### Task brief:
What you write must match, character for character, the lines from the one with "(95, 62): -13.5, 2.3, 17.0" down to the one with "Picture: 350 x" in the listing below, minus its pictures.

### Records shown:
/---
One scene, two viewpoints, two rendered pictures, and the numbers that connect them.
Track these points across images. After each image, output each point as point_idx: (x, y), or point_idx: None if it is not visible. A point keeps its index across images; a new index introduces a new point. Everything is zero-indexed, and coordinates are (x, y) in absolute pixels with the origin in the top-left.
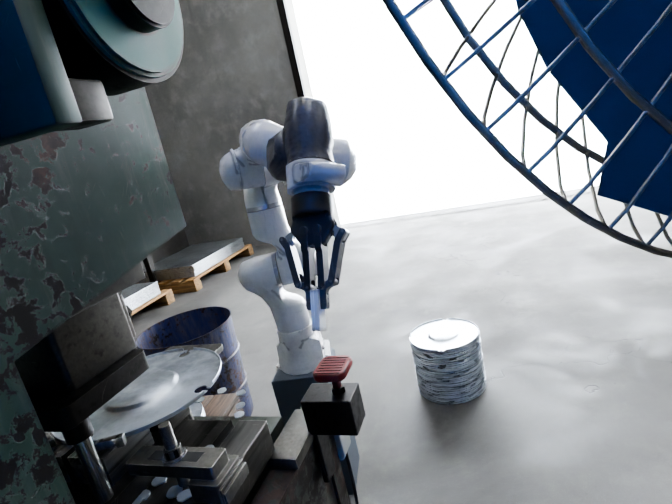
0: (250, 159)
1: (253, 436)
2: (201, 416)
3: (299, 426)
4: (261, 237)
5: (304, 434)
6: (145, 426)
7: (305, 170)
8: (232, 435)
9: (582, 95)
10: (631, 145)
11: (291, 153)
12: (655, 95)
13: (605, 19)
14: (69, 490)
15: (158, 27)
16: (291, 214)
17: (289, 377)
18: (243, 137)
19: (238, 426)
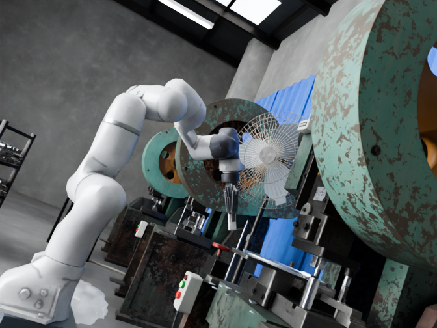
0: (191, 116)
1: (253, 274)
2: (238, 296)
3: (221, 280)
4: (128, 161)
5: (225, 280)
6: (294, 269)
7: (242, 166)
8: (257, 277)
9: (287, 192)
10: (283, 197)
11: (238, 155)
12: (289, 195)
13: (284, 184)
14: (326, 261)
15: None
16: (237, 180)
17: (70, 320)
18: (202, 104)
19: (252, 275)
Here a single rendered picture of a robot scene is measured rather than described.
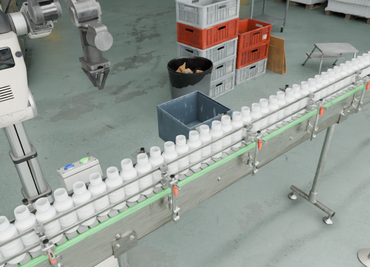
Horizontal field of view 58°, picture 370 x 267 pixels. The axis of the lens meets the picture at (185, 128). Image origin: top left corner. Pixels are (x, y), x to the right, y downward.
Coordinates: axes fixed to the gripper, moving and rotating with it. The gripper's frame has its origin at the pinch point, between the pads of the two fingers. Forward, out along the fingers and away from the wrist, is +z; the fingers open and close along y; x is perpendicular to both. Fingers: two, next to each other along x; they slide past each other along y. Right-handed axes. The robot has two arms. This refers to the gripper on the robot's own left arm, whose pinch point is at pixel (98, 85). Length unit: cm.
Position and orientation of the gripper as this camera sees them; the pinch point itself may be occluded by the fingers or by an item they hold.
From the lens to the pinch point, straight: 116.0
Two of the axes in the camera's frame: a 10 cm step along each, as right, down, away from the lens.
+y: -6.1, -4.0, 6.9
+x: -7.9, 3.4, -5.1
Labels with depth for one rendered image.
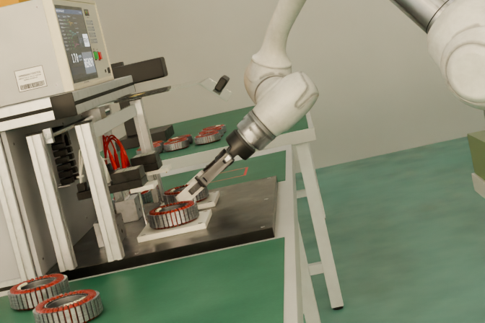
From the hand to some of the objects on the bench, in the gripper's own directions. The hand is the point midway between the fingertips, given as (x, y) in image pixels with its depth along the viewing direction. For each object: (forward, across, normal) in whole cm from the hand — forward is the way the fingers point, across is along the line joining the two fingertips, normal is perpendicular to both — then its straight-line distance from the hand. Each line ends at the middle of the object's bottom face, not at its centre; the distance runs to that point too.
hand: (185, 194), depth 223 cm
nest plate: (+2, +24, +3) cm, 24 cm away
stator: (+1, 0, +2) cm, 2 cm away
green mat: (+23, +76, -6) cm, 80 cm away
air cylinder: (+14, +24, -4) cm, 28 cm away
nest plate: (+2, 0, +3) cm, 3 cm away
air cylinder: (+14, 0, -4) cm, 15 cm away
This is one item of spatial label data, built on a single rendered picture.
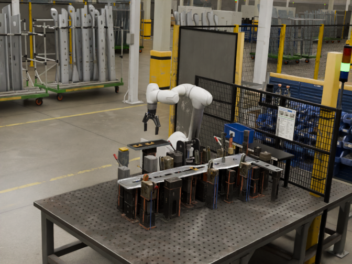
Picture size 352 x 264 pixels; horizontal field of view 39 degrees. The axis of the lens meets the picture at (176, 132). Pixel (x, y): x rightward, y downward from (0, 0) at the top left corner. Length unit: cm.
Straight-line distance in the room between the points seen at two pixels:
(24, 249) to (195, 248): 203
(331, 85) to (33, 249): 312
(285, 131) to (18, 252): 276
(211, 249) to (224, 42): 365
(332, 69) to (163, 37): 793
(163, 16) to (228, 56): 549
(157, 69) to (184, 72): 484
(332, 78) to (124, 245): 223
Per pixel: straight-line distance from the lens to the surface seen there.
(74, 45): 1191
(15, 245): 511
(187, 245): 358
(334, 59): 440
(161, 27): 1191
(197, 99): 448
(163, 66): 1197
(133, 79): 1118
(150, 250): 350
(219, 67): 668
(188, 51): 708
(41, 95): 1078
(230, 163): 438
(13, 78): 1100
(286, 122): 471
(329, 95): 444
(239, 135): 486
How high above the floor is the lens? 239
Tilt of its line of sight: 15 degrees down
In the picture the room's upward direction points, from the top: 3 degrees clockwise
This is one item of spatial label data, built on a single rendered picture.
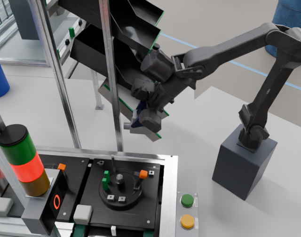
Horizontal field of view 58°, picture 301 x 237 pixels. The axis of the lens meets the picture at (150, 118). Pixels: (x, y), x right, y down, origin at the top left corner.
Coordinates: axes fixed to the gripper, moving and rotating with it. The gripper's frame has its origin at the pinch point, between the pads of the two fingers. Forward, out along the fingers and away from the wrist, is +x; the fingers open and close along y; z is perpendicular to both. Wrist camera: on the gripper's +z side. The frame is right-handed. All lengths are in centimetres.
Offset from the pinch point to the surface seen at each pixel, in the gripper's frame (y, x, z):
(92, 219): 18.2, 28.3, -6.6
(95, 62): -13.5, 2.3, 17.0
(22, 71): -78, 71, 35
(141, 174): 10.0, 10.4, -10.2
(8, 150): 31.4, 0.2, 25.8
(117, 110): -10.1, 10.1, 2.0
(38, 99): -52, 61, 21
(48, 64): -82, 60, 26
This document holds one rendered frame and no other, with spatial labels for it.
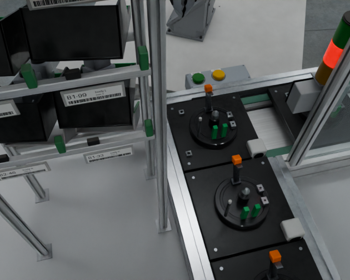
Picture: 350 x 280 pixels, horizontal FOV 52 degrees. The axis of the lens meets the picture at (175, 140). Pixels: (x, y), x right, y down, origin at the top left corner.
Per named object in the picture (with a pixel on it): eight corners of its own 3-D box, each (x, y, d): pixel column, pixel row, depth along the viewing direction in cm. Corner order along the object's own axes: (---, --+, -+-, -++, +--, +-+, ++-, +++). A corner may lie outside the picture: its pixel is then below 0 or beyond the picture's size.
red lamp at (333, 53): (318, 54, 75) (327, 35, 71) (340, 50, 76) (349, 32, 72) (330, 71, 73) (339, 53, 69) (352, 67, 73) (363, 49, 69)
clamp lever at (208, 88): (204, 108, 107) (203, 84, 103) (210, 106, 108) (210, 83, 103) (208, 113, 104) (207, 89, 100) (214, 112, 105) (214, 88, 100)
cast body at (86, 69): (105, 72, 88) (101, 43, 84) (116, 76, 85) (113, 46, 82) (75, 81, 83) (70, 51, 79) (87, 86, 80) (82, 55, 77)
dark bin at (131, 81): (83, 74, 88) (78, 44, 85) (136, 71, 89) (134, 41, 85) (59, 129, 64) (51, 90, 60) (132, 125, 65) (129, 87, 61)
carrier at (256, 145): (164, 109, 113) (164, 81, 102) (236, 96, 116) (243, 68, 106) (183, 175, 100) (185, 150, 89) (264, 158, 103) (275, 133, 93)
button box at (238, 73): (184, 86, 125) (185, 73, 120) (241, 76, 128) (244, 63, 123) (189, 101, 121) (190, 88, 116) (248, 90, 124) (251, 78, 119)
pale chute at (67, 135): (43, 127, 104) (41, 111, 103) (89, 125, 104) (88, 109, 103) (3, 146, 76) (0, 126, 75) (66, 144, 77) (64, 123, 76)
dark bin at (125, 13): (68, 19, 75) (61, -20, 71) (131, 17, 76) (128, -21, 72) (30, 62, 51) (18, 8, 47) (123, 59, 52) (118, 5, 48)
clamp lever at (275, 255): (266, 273, 81) (268, 250, 76) (274, 270, 81) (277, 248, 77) (273, 286, 78) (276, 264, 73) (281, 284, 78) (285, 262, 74)
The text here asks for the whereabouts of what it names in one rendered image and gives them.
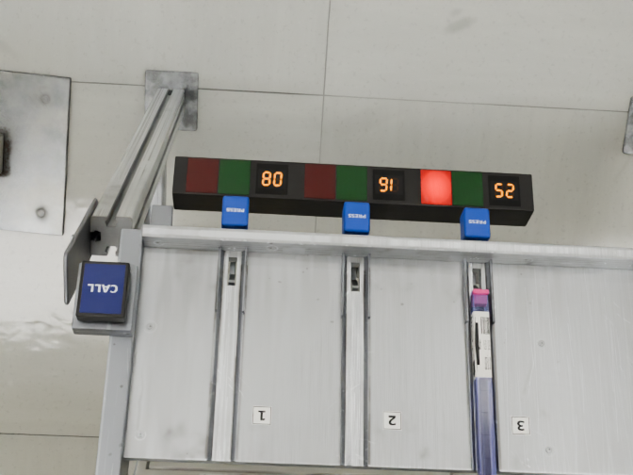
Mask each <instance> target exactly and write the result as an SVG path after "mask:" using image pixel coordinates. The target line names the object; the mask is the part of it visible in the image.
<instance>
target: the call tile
mask: <svg viewBox="0 0 633 475"><path fill-rule="evenodd" d="M85 263H87V264H107V265H126V267H125V276H124V286H123V294H122V312H121V313H120V314H101V313H79V309H80V302H81V294H82V286H83V278H84V270H85ZM130 271H131V268H130V264H129V263H123V262H104V261H82V267H81V274H80V282H79V289H78V297H77V306H76V313H75V315H76V318H77V320H91V321H113V322H125V319H126V309H127V300H128V290H129V281H130Z"/></svg>
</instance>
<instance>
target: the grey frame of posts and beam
mask: <svg viewBox="0 0 633 475"><path fill-rule="evenodd" d="M184 113H185V90H184V89H174V88H158V90H157V92H156V94H155V95H154V98H153V100H152V102H151V103H150V105H149V107H148V109H147V111H146V113H145V114H144V116H143V118H142V120H141V122H140V124H139V126H138V129H137V131H136V133H135V134H134V136H133V137H132V139H131V141H130V143H129V145H128V147H127V149H126V151H125V153H124V154H123V156H122V159H121V161H120V163H119V165H118V167H117V169H116V171H115V172H114V173H113V175H112V177H111V179H110V181H109V183H108V185H107V187H106V189H105V192H104V194H103V195H102V197H101V199H100V201H99V203H98V205H97V206H96V208H95V210H94V212H93V214H92V215H91V217H90V231H91V232H94V233H93V235H92V237H91V239H90V254H91V255H102V256H107V254H108V252H109V250H110V247H111V246H113V247H116V249H117V251H116V252H115V256H119V247H120V238H121V230H122V229H141V228H142V225H143V223H144V221H145V218H146V215H147V213H148V210H149V207H150V204H151V202H152V199H153V197H154V193H155V190H156V188H157V185H158V182H159V179H160V177H161V174H162V172H163V170H164V167H165V164H166V161H167V159H168V156H169V153H170V149H171V146H172V145H173V142H174V139H175V136H176V134H177V131H178V128H179V126H180V123H181V121H182V118H183V116H184Z"/></svg>
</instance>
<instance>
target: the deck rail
mask: <svg viewBox="0 0 633 475"><path fill-rule="evenodd" d="M143 248H144V246H143V240H142V229H122V230H121V238H120V247H119V256H118V262H123V263H129V264H130V265H133V266H138V272H139V276H138V295H139V286H140V275H141V266H142V256H143ZM138 295H137V304H136V314H135V324H134V333H133V336H109V344H108V353H107V362H106V371H105V388H104V396H103V405H102V414H101V423H100V432H99V441H98V450H97V458H96V468H95V475H128V468H129V461H124V459H123V451H124V441H125V432H126V421H127V412H128V402H129V392H130V383H131V373H132V363H133V353H134V344H135V333H136V324H137V314H138Z"/></svg>
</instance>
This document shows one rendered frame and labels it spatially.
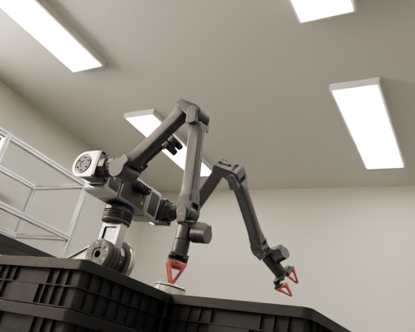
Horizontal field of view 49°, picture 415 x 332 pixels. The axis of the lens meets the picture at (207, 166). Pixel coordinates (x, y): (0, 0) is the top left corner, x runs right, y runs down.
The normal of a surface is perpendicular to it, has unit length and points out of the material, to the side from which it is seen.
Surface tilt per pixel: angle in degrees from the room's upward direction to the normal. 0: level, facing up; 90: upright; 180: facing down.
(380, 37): 180
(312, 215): 90
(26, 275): 90
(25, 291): 90
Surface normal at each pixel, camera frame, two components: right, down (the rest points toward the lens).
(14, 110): 0.86, -0.05
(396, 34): -0.20, 0.89
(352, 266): -0.48, -0.46
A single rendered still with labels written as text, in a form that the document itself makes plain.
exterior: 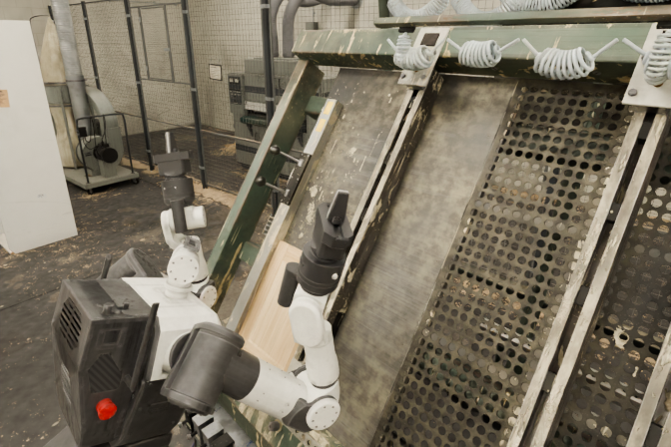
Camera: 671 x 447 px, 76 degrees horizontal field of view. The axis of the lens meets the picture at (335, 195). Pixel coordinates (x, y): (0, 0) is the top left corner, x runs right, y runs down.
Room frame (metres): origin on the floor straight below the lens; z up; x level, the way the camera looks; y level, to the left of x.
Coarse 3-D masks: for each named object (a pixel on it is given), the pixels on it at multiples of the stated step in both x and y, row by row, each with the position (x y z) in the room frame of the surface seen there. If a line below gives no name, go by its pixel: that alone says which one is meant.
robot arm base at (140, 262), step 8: (136, 248) 1.02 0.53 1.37; (128, 256) 0.97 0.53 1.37; (136, 256) 0.98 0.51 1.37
\---
### Written answer:
(95, 62): -13.5, 2.3, 17.0
(22, 71): -78, 71, 35
(141, 174): 10.0, 10.4, -10.2
(8, 150): 31.4, 0.2, 25.8
(117, 110): -10.1, 10.1, 2.0
(38, 99): -52, 61, 21
(48, 64): -82, 60, 26
This document holds one rendered frame and no other, with spatial labels for it.
Picture: 350 x 280 pixels, horizontal FOV 52 degrees. The axis of the lens meets the picture at (175, 140). Pixels: (x, y), x right, y down, origin at the top left corner.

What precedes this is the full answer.